Search the listing below for "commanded". Copy each matching line.
^^^^^^^^
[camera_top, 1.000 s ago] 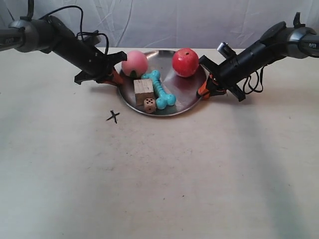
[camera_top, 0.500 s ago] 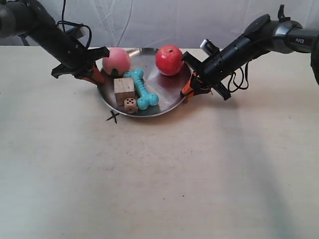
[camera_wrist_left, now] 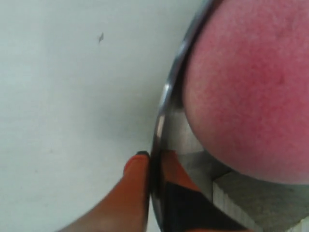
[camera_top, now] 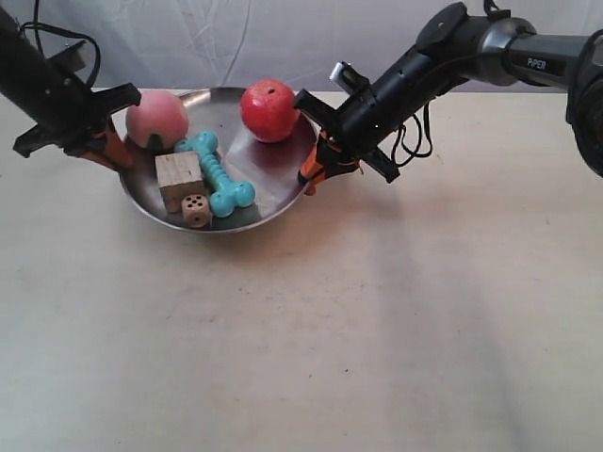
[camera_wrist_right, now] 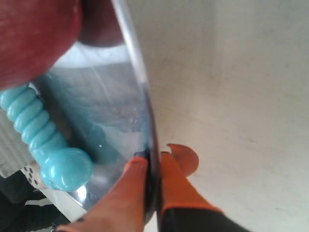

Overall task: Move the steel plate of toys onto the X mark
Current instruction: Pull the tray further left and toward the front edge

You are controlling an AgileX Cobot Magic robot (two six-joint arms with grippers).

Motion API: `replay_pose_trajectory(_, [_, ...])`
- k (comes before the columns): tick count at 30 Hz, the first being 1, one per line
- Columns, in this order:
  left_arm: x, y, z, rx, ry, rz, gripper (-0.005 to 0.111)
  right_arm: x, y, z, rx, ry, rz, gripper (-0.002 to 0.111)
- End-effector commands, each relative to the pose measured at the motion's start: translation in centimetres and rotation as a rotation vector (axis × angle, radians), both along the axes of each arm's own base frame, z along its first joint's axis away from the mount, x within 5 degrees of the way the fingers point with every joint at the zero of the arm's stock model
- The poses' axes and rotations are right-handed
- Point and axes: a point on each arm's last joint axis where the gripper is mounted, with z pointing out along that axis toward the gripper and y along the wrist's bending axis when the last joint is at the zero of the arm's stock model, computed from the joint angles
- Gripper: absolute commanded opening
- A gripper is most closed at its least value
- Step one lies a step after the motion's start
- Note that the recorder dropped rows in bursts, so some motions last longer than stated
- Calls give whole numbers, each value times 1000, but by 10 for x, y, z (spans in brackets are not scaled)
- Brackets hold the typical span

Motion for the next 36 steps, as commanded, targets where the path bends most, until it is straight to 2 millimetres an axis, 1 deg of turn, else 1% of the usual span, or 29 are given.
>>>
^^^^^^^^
**ANSWER TO THIS EXERCISE**
- Gripper: absolute commanded opening
Motion for the next 36 steps, as commanded, targets where the path bends most, until it is straight to 2 millimetres an axis, 1 deg of turn, else 1% of the usual span, or 29 are given.

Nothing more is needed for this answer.